4. A method according to claim 3, wherein the side-by-side object separating apparatus further comprises a first conveyor belt for conveying objects to the side-by-side object separating apparatus and a motor matched to the first conveyor belt;

The motor is used for controlling the first strip conveyor belt set and the second strip conveyor belt set to run at different transmission speeds so as to separate the first object from the second object, and the method specifically comprises the following steps:

when the first object and the second object are detected to be side by side, the control unit starts to count time for the first time; when detecting that the first object and the second object are changed into single second objects side by side, the control unit controls the first conveyor belt to stop running and stops timing for the first time to obtain a first time;

the control unit calculates and obtains the side-by-side length of the first object and the second object according to the first time and the first speed, wherein the side-by-side length is the length of the first object and the second object in a side-by-side state;

the control unit controls the first strip-shaped conveyor belt set and the second strip-shaped conveyor belt set to run at different transmission speeds through a motor, so that the running distance difference between the first strip-shaped conveyor belt set and the second strip-shaped conveyor belt set in the same time is larger than the side-by-side length, and the first object and the second object are separated.

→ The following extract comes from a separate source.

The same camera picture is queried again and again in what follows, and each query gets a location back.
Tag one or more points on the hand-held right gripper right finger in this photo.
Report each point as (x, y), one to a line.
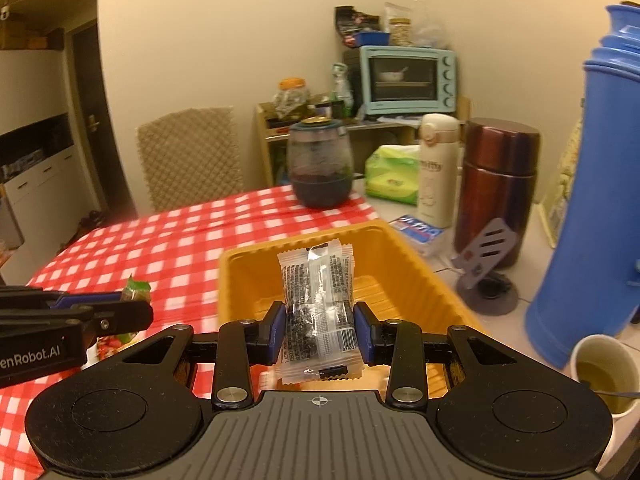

5. The method of claim 4, further comprising, after the control unit controls the first set of strip conveyors and the second set of strip conveyors to travel a distance difference greater than the side-by-side length for the same time, separating side-by-side objects:

When the second object is detected to move out of the strip conveyor, the first conveyor and the plurality of strip conveyors are controlled to transport the object at a first speed.

6. A side-by-side object separating apparatus for use in a side-by-side object separating method as claimed in any one of claims 1 to 5, said apparatus comprising: the device comprises a plurality of strip-shaped conveyor belts, a plurality of motors, at least one sensor and a control unit, wherein the strip-shaped conveyor belts, the motors are arranged side by side, the strip-shaped conveyor belts are in one-to-one correspondence, the at least one sensor is connected with the control unit, and the motors are connected with the control unit.

7. The device according to claim 6, wherein the at least one sensor comprises a plurality of photosensors, a spacing slot is provided between adjacent strip conveyors, the photosensors are provided in the spacing slot, the spacing slot is located at a position upstream of the conveying path of the strip conveyors, and the plurality of photosensors are connected to the control unit.

8. An electronic device comprising a memory, a processor, the memory having stored therein a computer program executable on the processor, characterized in that the processor, when executing the computer program, implements the steps of the method of any of the preceding claims 1 to 5.

9. A computer readable medium having non-volatile program code executable by a processor, the program code causing the processor to perform the steps of the method of any one of claims 1 to 5.